For several years I wrote that there are no not a single wooden residential building, authentically built in the 17th century. Once, having read about the 17th century estate from the Nizhnyaya Sinyachikha Museum of Wooden Architecture, I simply rejected it, but now I am more careful. Both the estate as a whole and the hut itself are a “hodgepodge”:

It was assembled in parts, because it is very rare to find buildings of this time. A hut from the village of Tabory was taken as a basis, several logs were added from the village of Mysy, a roll-up log ceiling was transported from Cheremisina, a log pediment from Nikonova, a slab from Aramashka.

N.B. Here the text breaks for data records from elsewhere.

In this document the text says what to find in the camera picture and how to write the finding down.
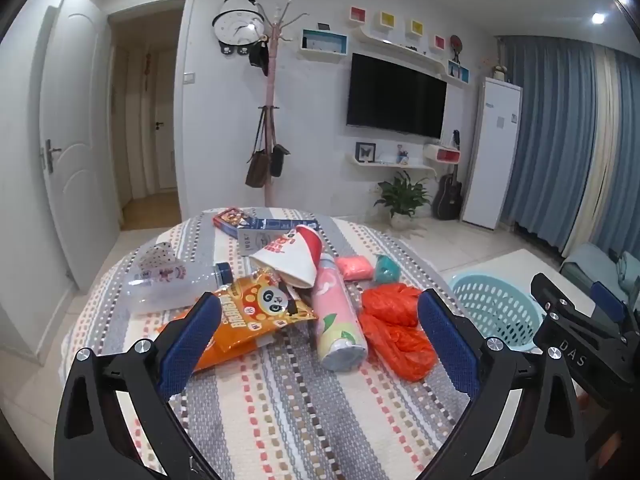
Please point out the red and white drawer box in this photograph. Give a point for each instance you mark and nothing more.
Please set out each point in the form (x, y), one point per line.
(442, 154)

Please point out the pink soft packet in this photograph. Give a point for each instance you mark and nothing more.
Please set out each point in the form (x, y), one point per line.
(355, 267)

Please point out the striped woven tablecloth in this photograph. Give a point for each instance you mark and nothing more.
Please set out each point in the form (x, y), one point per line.
(300, 410)

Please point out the panda wall clock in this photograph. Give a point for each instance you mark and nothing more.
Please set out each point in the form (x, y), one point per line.
(235, 25)

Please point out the red and blue card box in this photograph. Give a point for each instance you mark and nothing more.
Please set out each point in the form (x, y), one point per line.
(232, 220)

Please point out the black bird figure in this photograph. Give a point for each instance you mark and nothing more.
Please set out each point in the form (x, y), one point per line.
(455, 139)

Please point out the orange panda snack bag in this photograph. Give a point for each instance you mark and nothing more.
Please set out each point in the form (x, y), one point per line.
(260, 310)

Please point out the red wall cube shelf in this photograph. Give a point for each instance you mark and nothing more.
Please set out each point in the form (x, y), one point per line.
(357, 15)
(440, 42)

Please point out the large orange plastic bag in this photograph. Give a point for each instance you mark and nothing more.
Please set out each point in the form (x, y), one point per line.
(395, 347)

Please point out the small orange plastic bag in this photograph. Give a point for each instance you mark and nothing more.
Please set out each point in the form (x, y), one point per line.
(390, 302)

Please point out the ceiling spot light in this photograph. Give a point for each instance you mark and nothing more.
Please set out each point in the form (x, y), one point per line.
(598, 18)

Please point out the ornament on air conditioner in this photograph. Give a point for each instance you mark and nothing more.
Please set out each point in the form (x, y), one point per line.
(499, 71)

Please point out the wall light switch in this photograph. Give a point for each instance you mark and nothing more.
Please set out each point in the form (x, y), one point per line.
(188, 78)

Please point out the blue and cream curtain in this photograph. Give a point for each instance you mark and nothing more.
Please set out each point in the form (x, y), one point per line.
(550, 135)

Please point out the clear plastic bottle blue cap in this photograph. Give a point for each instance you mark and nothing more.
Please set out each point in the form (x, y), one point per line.
(165, 290)

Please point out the low white wall shelf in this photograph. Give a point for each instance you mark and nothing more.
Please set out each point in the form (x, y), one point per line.
(390, 165)

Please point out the white open door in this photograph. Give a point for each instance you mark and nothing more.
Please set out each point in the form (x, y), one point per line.
(80, 185)

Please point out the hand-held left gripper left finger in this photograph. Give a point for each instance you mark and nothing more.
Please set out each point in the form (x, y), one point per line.
(187, 345)

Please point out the black wall television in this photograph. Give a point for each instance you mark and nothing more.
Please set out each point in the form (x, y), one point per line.
(395, 95)

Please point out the yellow wall cube shelf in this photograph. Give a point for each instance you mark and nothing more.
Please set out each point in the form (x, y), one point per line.
(386, 20)
(417, 28)

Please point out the red round paddle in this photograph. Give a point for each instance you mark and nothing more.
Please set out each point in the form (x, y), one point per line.
(456, 42)

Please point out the polka dot paper bag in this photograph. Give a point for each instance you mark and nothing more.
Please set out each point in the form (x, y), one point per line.
(160, 257)

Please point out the white standing air conditioner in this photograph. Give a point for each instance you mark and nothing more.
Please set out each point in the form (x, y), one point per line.
(492, 160)

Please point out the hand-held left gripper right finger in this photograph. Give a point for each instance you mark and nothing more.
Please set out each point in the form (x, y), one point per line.
(447, 345)

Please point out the brown hanging bag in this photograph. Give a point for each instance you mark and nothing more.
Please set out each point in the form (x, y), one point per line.
(257, 170)

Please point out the green potted plant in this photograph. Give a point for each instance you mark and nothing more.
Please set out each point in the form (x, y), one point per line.
(402, 197)

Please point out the butterfly picture frame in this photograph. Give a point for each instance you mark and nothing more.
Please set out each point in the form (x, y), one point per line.
(365, 152)

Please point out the pink coat rack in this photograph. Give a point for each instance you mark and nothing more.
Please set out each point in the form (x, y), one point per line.
(272, 85)

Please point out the light blue plastic basket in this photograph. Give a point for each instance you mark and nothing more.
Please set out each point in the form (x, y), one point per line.
(490, 305)

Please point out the blue lined box shelf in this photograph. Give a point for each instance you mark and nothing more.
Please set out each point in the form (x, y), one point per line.
(322, 42)

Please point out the black hat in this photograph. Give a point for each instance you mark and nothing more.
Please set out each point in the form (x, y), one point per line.
(259, 57)

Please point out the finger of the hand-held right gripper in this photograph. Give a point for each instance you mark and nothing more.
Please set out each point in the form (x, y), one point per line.
(575, 345)
(607, 305)

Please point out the blue wall cube shelf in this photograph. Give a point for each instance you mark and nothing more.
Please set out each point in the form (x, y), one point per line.
(459, 72)

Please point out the blue and white carton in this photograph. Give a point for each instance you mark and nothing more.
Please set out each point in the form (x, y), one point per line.
(260, 236)

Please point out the black guitar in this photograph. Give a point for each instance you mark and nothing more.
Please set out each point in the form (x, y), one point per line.
(446, 197)

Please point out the small colourful figurine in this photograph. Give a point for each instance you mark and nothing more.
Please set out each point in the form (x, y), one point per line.
(403, 155)

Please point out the red and white paper cup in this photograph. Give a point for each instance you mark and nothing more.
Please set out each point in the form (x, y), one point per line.
(295, 260)

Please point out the grey green sofa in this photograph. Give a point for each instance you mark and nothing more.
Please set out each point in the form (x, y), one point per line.
(600, 262)

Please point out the white hallway door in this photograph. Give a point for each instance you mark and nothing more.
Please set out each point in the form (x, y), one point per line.
(162, 160)

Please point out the white low table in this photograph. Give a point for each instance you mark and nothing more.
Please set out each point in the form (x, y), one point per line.
(510, 262)

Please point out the teal wrapper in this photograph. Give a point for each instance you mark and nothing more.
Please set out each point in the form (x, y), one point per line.
(387, 269)

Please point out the small black hanging bag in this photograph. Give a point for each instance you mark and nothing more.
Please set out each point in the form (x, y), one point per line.
(279, 160)

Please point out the pink drink can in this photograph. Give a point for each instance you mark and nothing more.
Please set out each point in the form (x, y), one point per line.
(335, 320)

The question remains: on what basis did these houses (or at least one of them) date back to the 17th century? The question is not rhetorical, I’m really interested. Have dendrochronological studies been carried out? (I suspect not, if there were, the dates would be more accurate). Estates 17, 18 and 19centuries from Nizhnyaya Sinyachikha – rather an attraction. (In the dating of the latter, however, there is no doubt, and I am quite ready to admit the 18th century.

“Baba Katya’s House”

They say that in another Ural village, Koptelovo, there are as many as four residential buildings of the 17th century. The most famous of them is “Baba Katya’s house”. Its owner, Ekaterina Timofeevna Kalinina, moved to live with her relatives in 1971 (she was 93 years old), and sold the hut for firewood, but local historian Alexander Grigorievich Potoskuev defended it.0003

“Baba Katya’s House”
Again, it is not clear what the dating is based on. Blogger varandej retells the words of the guide on this subject:

my question about how it turned out that the hut survived to this day, the guide baffled … It turned out that only in one Koptelovo hut of the 17th century 4 pieces are known, and one of them is in ruins, and two are inhabited. Later, I saw two more huts of the 17th century in Nizhnyaya Sinyachikha – the museum is much more solid and popular there, and if they can still make mistakes or embellish in Koptelovo, then in Sinyachikha they can’t.

In general, “a person who talks to Jehovah every day cannot lie!” Alas, experience shows that museum staff can be wrong. And the plates, by the way, after the appearance of new information, change, as a rule, reluctantly.
Perhaps I am mistaken too, but, like other Koptel houses, the “house of Baba Katya”, apparently, was not dated by annual rings, and this, in this case, is the only reliable method of dating.
It is possible to trace the history of the house from the documents, but they usually do not make it possible to state that the house has never been rebuilt since the first mention. Compare with the houses of the first half of the 18th century and declare on the basis of archaism that these are more ancient? But with wooden rural houses of the first half of the 18th century (and the second too) the same problem as with the huts of the 17th century – few reliably dated.
They write that log gables were forced out after the time of Peter the Great, when boards began to be sawn en masse – but this is not so, to put it mildly: there were enough of them in the 19th century.
varandej cited another argument in favor of dating the 17th century: the Russian hut evolved slowly, the northern huts of the early 19th century are few from the houses of the early 20th, which means that it may well be the 17th century. The argument is also so-so, if only because the speed of evolution can be different, and comparing houses from different regions is not entirely correct.

Ural wooden houses dating back to the 17th century really look very archaic: they were cut down from huge logs (forest was still in abundance), blocks instead of boards, but why couldn’t these signs be in the architecture of the next century, at least its first half?

I will be grateful to someone who will give links to articles with the rationale for dating these houses in the 17th century.